Foundation of the Pontic cities had coincided with a long lull in steppe migration caused by the settling of the Scyths, a people of sufficient power to command agricultural produce from the moister zone to the north and trade goods from the Greeks to the south. In the mid-1970s an exhibition from the Soviet Union called Scythian Gold caused surprise and excitement. Here were objects recovered by Soviet archaeologists from the kurgans. Of finest Greek workmanship and commissioned by Scythian notables, some depicted scenes from steppe life. The excavation reports are more sensational still. They describe burials of opulent barbarity, sickeningly brutal in their accompaniment of human and equine sacrificial massacre. Such findings provided a striking confirmation of Herodotus. In about 450 BC the ‘father of history’ visited Olbia, a Pontic city at the mouth of the Bug, three towns along from Tomis, leaving this description:

The death and burial of Scythian kings [ … ] A great, square pit is dug. The body is enclosed in wax, the stomach cavity stuffed with fragrant herbs and incense. The bearers mutilate themselves, slashing arms, scratching faces, cutting off ear lobes and piercing the left palm with an arrow. The body is placed on a couch, with spears planted all round it and roofed with hides. A concubine, the closest servants and their horses are then garrotted and buried with the body, plus various personal treasures. Then all build an earthen barrow, vying to make it as great as possible. A year later they strangle fifty more servants and horses. The horses’ bodies are propped up on posts and the men, mounted on top of them, secured with more stakes, as if riding round the king. Finally the whole grisly cavalcade is buried.12

The Scyths built palisaded settlements, usually within the protection of a river bend. The largest known has a perimeter of twenty miles, including grazing space for substantial flocks, wooden dwellings, smithies and leather workshops, plus a royal palace. Greek-style coins were minted, bearing the likeness of Scythian kings. Here was a developmental level not far behind that of Celtic Europe.
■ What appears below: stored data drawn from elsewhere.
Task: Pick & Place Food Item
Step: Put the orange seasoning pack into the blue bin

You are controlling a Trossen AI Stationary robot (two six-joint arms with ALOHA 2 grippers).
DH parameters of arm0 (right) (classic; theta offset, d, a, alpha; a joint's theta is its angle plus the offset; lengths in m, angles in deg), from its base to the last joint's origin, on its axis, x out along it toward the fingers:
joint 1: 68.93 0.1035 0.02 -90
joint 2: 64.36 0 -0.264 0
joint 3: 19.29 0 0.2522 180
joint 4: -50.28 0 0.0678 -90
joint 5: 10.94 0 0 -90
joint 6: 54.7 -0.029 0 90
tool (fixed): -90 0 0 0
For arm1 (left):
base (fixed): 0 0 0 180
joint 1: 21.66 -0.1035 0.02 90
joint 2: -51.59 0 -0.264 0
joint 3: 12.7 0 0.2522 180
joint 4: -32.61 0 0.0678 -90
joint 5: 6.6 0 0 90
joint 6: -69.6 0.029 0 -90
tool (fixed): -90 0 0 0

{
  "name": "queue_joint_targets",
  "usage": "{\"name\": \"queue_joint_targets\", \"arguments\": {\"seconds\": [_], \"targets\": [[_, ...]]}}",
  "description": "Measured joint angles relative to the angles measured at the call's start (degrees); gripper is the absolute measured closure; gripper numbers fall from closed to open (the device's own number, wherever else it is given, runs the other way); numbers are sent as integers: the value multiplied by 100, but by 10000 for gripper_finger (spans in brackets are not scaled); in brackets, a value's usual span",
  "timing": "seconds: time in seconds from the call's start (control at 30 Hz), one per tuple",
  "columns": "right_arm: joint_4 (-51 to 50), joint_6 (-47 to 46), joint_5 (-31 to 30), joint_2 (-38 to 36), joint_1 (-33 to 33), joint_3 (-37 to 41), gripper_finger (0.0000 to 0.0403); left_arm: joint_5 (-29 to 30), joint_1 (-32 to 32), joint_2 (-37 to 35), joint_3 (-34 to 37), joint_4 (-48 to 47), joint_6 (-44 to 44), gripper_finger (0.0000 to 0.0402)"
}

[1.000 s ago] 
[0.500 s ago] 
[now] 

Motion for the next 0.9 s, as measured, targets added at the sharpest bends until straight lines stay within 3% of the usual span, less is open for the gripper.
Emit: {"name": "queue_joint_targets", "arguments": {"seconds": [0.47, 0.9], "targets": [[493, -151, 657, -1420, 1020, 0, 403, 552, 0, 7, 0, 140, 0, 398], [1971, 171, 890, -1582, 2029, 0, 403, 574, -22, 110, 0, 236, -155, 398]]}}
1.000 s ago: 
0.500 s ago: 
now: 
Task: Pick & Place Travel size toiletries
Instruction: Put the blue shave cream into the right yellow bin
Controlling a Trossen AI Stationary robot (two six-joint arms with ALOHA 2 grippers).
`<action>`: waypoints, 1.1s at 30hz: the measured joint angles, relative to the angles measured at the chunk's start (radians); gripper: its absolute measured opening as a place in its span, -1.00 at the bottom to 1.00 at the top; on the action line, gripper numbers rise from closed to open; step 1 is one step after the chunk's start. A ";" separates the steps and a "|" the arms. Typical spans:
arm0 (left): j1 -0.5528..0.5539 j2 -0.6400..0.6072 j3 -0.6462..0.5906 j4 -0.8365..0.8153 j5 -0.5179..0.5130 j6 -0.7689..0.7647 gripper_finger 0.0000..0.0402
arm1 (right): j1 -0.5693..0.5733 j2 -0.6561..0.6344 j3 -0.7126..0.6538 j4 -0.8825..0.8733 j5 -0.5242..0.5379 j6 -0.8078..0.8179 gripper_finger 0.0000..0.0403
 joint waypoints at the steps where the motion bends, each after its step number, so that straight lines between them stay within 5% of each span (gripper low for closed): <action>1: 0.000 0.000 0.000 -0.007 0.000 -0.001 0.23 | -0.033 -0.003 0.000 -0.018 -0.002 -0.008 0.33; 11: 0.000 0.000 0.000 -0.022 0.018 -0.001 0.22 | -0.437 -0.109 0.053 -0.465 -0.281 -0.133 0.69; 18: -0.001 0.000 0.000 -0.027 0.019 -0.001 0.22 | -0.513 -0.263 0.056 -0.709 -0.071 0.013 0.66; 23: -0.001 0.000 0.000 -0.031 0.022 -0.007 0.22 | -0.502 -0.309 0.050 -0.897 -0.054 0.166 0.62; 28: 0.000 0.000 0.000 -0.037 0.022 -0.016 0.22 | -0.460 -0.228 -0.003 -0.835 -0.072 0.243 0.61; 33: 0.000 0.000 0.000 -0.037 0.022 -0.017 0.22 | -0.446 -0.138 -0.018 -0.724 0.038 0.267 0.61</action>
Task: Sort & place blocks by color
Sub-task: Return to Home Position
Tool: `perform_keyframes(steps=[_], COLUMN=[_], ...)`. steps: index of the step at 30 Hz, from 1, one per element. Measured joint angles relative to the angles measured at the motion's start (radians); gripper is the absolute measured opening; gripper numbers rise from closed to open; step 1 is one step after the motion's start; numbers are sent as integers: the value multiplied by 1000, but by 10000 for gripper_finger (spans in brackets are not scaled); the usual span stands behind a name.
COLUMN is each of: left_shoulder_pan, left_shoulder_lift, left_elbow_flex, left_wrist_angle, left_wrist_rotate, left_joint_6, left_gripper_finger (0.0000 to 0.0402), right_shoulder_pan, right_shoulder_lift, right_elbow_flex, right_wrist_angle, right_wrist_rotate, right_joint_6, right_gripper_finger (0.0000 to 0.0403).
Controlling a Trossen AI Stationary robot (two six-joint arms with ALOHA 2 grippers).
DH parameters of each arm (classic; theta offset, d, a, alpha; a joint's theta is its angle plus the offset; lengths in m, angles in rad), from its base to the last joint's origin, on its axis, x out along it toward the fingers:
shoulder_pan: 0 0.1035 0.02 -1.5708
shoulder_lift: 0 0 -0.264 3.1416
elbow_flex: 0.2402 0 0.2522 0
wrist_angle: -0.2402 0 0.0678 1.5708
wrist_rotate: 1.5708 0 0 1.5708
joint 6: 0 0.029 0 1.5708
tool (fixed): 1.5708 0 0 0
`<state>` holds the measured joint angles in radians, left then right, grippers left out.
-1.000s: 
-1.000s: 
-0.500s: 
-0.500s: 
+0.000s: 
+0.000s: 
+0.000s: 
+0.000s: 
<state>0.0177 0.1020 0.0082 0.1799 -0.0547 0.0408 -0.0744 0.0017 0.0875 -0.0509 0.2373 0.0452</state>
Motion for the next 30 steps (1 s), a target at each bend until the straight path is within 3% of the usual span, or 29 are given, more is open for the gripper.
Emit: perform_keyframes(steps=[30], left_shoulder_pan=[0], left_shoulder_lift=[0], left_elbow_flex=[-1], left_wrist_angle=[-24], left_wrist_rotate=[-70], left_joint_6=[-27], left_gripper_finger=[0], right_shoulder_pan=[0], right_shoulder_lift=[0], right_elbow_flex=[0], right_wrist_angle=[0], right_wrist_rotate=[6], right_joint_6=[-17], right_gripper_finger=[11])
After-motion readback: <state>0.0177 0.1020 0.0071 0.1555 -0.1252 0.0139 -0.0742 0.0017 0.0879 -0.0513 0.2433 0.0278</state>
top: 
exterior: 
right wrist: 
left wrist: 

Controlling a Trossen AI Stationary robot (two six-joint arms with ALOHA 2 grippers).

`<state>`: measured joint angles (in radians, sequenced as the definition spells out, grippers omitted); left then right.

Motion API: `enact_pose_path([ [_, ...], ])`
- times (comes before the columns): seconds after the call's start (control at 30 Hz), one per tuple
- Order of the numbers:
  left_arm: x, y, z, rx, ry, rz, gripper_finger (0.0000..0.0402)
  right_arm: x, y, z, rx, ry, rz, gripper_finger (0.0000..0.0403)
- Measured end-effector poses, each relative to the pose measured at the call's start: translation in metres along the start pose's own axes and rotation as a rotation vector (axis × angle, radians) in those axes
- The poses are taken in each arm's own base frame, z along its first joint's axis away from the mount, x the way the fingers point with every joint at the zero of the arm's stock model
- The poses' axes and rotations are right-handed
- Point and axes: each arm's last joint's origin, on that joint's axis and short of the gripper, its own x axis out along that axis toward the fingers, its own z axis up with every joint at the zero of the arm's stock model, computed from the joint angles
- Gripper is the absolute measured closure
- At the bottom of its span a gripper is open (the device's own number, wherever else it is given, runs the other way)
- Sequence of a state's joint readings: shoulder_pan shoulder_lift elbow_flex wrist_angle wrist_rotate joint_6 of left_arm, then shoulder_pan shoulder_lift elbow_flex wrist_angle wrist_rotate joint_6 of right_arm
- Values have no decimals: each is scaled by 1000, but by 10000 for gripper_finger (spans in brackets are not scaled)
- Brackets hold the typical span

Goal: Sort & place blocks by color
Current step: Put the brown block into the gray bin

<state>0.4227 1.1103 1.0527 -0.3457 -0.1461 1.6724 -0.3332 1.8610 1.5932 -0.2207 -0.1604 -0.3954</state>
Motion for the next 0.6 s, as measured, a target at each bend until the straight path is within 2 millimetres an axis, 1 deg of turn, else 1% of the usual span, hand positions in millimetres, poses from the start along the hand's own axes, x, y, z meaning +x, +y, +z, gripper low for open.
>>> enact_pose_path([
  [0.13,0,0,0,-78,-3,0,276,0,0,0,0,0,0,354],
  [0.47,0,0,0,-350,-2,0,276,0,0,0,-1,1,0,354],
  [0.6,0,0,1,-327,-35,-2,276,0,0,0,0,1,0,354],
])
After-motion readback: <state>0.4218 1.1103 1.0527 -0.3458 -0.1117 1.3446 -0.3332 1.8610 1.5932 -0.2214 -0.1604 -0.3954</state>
Two centuries after Herodotus’ visit, steppe traffic began to move again. The next arrivals were the Sarmatians. Numerous, ferocious and less advanced (except in war), they defeated the Scyths and confined them to the Crimea, where remnants survived for a time. The name ‘Scythia’ continued to be used by classical authors both for the north Pontic coast and, more loosely,13 for almost the entirety of the former Soviet Union. In fact the lands to the Black Sea’s north would remain inscrutable. Reportedly they were the abode of races subhuman and deformed: a conventional evasion by the ancient geographer when the limits of his knowledge were reached. Antiquity probably knew more about coastal India than the hinterlands of Dniepr and Don; as in the Age of Discovery, when continents would be circumnavigated long before they were investigated. Certainly the Greek colonists did not contemplate Livingstone-like marches into the interior. They preferred to placate the nearest tribes, addicting their leaders to outside products, especially wine, so inveigling them into a dependence through which the interior could be exploited indirectly. In this way a slave trade would be set in motion and grain drawn down from the forest-steppe zone around today’s Kiev, without the instigators leaving the safety of their coastal depots. The discovery of Greek objects far to the north tells of a web of trading relationships in partnership with the Scyths. Now the Sarmatians had blown the web away and a replacement must be sedulously spun.

The newcomers, however, were a trickier proposition. Though also of Iranian origin and speaking an Indo-European tongue, the Sarmatians were less likely to be influenced toward sedentary courses. The burial mounds of their chieftains are of a construction comparable to the Scythian, but less lavishly equipped. Many were opened by Soviet archaeologists in the pre-war and post-war years, mainly along the rivers and in the Kuban, yielding gold or bronze jewellery, weapons and iron chainmail; the latter confirming a formidable cavalry of knightly type. No sign of a steppe agriculture has been found. On the other hand, grave fields of two or three hundred burials imply prolonged stays. Here is something of a contradiction: a mobile people caught up in an indefinite pause. It is difficult to say whether trading and raiding among the Pontic cities provided incentives to stay. But stay they did: some eight or ten unruly subgroups, scattered along the Black Sea’s northern shore. Their vanguard, the Thracians, had reached as far as today’s Bulgaria. Closest, therefore, to Greece, the Thracians tended to side with the Greeks against their own Sarmatian cousins. Another group, the Dacians, had crossed the Carpathian passes, abandoned the ways of the nomad and settled in Transylvania. Yet another, the Getans, now occupied the steppe around Tomis. Nearby were the restless Rhoxolans and Iazyges; then the Sarmatian parent tribe itself, living east of Tomis; and the Alans, probably the rearguard: together a queue of troubles awaiting Rome’s eventual attention.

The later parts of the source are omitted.